John Ziegler will not upgrade. He’s held onto an old flip phone for six years. That way, the National Security Agency can’t hack him, he says.

Last April, he decided to take an indefinite social media hiatus, and he stopped logging onto Facebook.

And as far as his Omaha band The Lupines is concerned, nothing can compare to the “smooth, sweet” sound of recording to tape. They like to record how the bands of old did it — no digital editing or artificial sounds. Just a band playing their music.

“It’s just the band playing its parts,” he says. “Like it should be, right?

As singer, guitarist and songwriter, Ziegler says he only writes music that he wants to hear for The Lupines.
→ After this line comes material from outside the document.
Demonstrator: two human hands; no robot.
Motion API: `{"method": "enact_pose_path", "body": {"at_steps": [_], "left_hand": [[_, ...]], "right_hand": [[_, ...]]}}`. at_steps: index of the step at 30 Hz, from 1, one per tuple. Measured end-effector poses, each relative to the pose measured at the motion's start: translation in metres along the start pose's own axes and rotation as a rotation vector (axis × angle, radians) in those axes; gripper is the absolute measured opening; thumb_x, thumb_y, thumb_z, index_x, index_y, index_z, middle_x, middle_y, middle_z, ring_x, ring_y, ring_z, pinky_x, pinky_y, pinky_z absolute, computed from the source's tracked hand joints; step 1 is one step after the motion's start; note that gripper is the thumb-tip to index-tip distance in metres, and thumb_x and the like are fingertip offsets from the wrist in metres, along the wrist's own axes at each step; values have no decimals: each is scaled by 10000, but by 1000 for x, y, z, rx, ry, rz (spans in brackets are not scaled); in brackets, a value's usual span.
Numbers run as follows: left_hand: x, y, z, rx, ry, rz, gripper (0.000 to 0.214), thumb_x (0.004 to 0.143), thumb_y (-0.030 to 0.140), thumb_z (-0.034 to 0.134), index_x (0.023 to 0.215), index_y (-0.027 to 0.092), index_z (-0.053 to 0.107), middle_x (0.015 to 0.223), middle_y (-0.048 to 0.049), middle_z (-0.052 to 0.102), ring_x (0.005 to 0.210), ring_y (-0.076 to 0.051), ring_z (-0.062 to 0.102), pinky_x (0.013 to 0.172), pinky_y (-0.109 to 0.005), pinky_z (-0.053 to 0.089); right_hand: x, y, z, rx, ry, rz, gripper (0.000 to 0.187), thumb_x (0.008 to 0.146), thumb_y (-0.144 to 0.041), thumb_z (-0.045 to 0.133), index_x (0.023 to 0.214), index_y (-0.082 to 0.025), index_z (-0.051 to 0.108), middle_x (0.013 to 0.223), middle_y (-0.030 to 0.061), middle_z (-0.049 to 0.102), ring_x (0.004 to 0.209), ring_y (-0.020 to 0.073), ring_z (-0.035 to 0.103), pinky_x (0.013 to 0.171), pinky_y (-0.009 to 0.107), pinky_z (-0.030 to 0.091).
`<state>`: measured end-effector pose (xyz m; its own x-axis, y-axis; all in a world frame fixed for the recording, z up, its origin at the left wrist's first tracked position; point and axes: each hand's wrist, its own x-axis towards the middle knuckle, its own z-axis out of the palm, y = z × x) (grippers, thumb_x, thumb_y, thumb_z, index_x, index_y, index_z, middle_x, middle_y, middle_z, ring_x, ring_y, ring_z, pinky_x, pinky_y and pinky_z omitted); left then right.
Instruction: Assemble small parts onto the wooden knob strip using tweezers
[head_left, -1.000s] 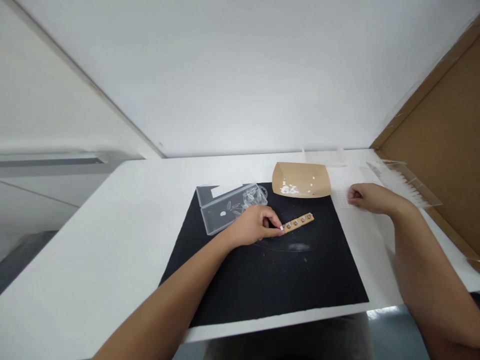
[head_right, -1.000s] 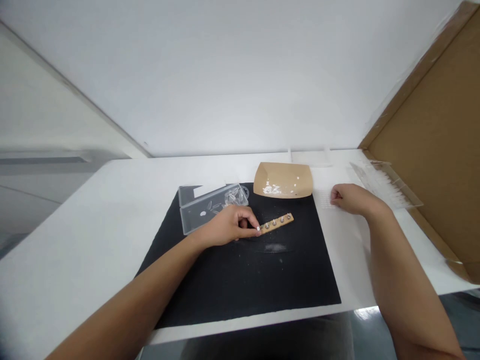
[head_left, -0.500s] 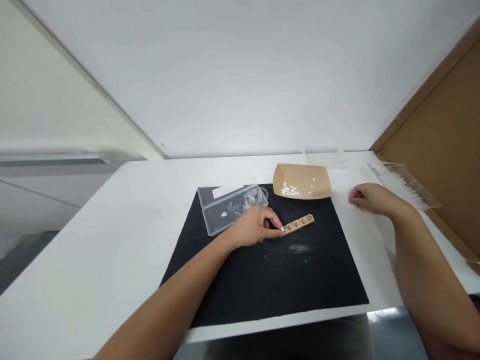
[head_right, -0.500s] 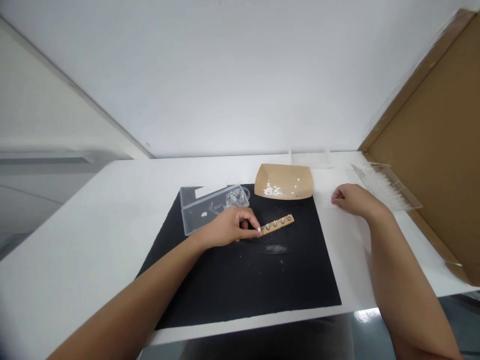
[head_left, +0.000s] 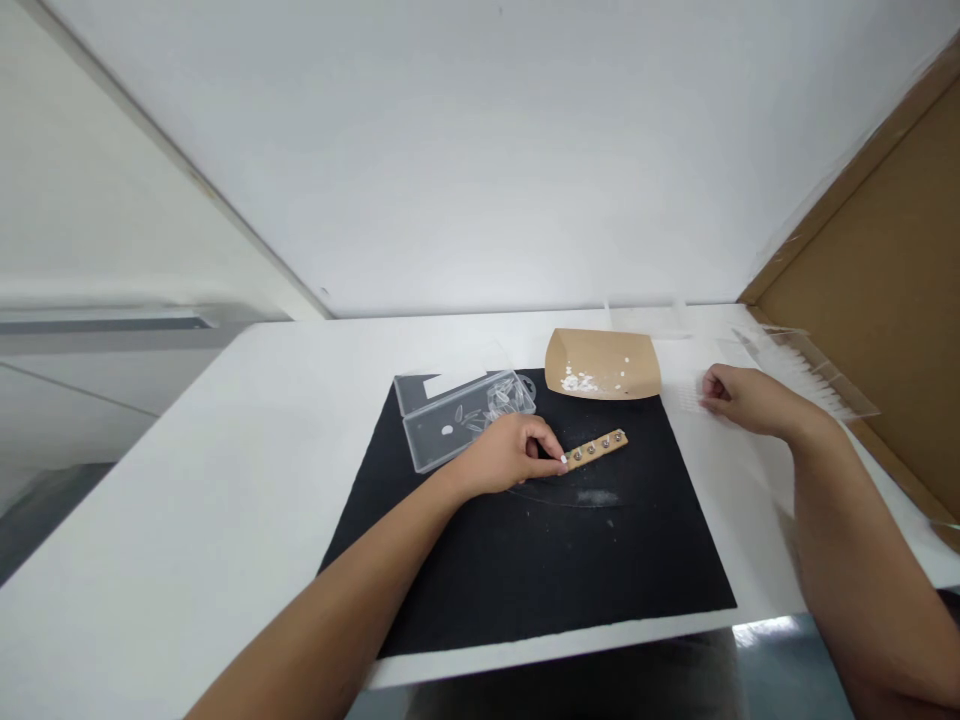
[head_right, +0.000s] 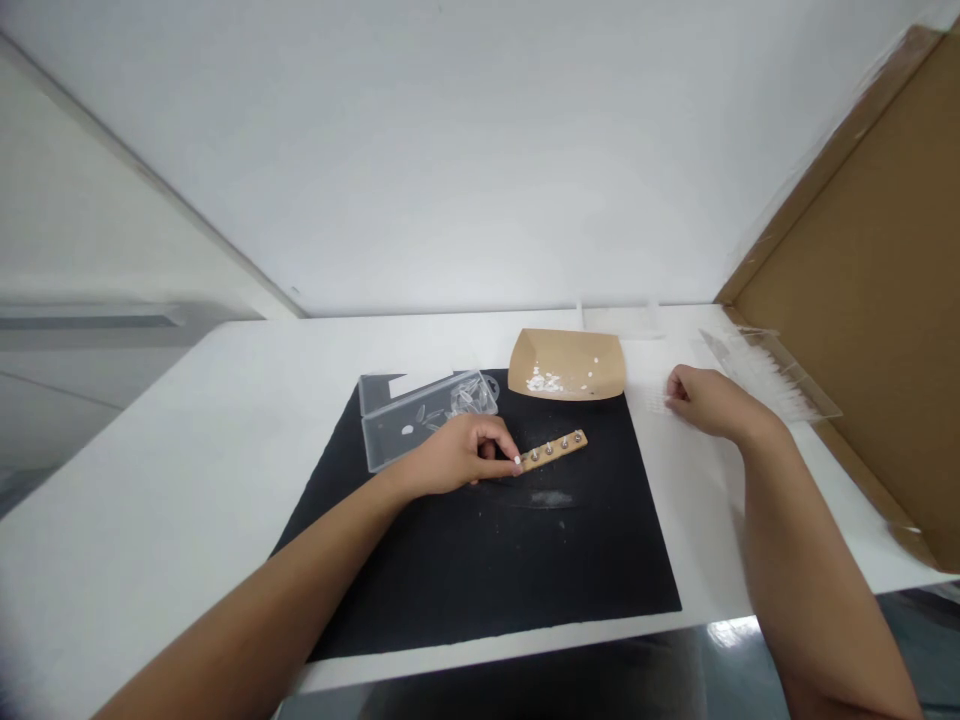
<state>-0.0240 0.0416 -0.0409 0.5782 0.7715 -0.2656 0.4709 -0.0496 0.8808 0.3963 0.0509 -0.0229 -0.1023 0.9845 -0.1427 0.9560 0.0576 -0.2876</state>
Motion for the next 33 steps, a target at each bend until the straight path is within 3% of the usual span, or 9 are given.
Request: {"method": "enact_pose_path", "body": {"at_steps": [6, 14, 26, 33], "left_hand": [[0, 0, -1, -10, -6, -6, 359, 729, 477, 875, 879, 159, 800, 737, -45, 709, 554, -115, 603, 459, -213, 430], [0, 2, -2, -2, -13, -29, 355, 725, 468, 876, 870, 152, 802, 700, -32, 687, 533, -97, 572, 455, -200, 407], [-1, 3, -1, 15, -8, -11, 325, 743, 457, 867, 875, 166, 806, 717, -34, 696, 551, -108, 590, 461, -201, 424], [0, 0, -1, -7, -8, -8, 350, 732, 467, 871, 885, 162, 799, 724, -38, 701, 542, -111, 596, 447, -200, 420]], "right_hand": [[-11, -9, -15, 12, 63, 13, 39, 888, -239, 577, 921, -251, 596, 865, 9, 753, 767, 198, 657, 683, 316, 451], [-11, -15, -21, -106, 161, 14, 142, 923, -307, 585, 949, -256, 715, 962, 46, 775, 874, 250, 676, 729, 355, 469], [8, -5, 1, -216, 46, 7, 147, 896, -326, 650, 888, -245, 773, 956, 72, 768, 802, 225, 655, 665, 321, 410], [14, -5, 5, -158, 55, 49, 77, 835, -216, 670, 816, -226, 744, 877, 60, 753, 783, 213, 653, 695, 316, 413]]}}
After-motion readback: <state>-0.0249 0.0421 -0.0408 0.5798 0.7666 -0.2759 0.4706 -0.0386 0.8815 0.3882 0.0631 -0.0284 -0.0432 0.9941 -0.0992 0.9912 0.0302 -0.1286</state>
On their new six-song album Over The Moon, he isn’t trying to be revolutionary.

“I don't care what other people do, if I appraise my sentiments honestly, yet I expect everyone to rejoice when I fart,” he says. “I'm kinda past being discouraged when that doesn't happen, however, because I'm still going to create things, and I still feel like I have this song-making thing dicked, to a point.”

photo by Chevy Anderson

This Saturday, The Lupines will celebrate the release of Over The Moon at O’Leaver’s Pub with Bullet Proof Hearts. It will be the first release featuring The Lupines as a four-piece — not just Ziegler’s studio project.

In 2010, the band was born as a one-piece in Lincoln’s Plan C Studios (now Dream Pro Recording) when Ziegler’s former garage-rock band Brimstone Howl couldn’t make it to the studio. With his time already booked and paid for, Ziegler recorded all of the instruments and vocals for eight songs that would later become the band’s first EP I Blame Creation, released in May 2013.

The band is now fully staffed with second guitarist Mike Friedman opposite Ziegler, bassist Mike Tullis and drummer Calvin Retzlaff, who replaced Javid Dabestani, Over the Moon’s percussionist.

The release of Over The Moon represents a new era for The Lupines. The album still features fuzzy guitars dipped in reverb and distant, roomy vocals, sounding as if they were shouted through a megaphone. But although five of the songs on the record are re-recordings of tracks on I Blame Creation, such additions as a variety of drum patterns help it depart from the rhythmic repetition of The Lupine’s first release.

“On I Blame Creation, I was just plodding along on the drums, pass/fail,” Ziegler says. “With Javid on the kit, there's some really sweet stuff. He kills it.”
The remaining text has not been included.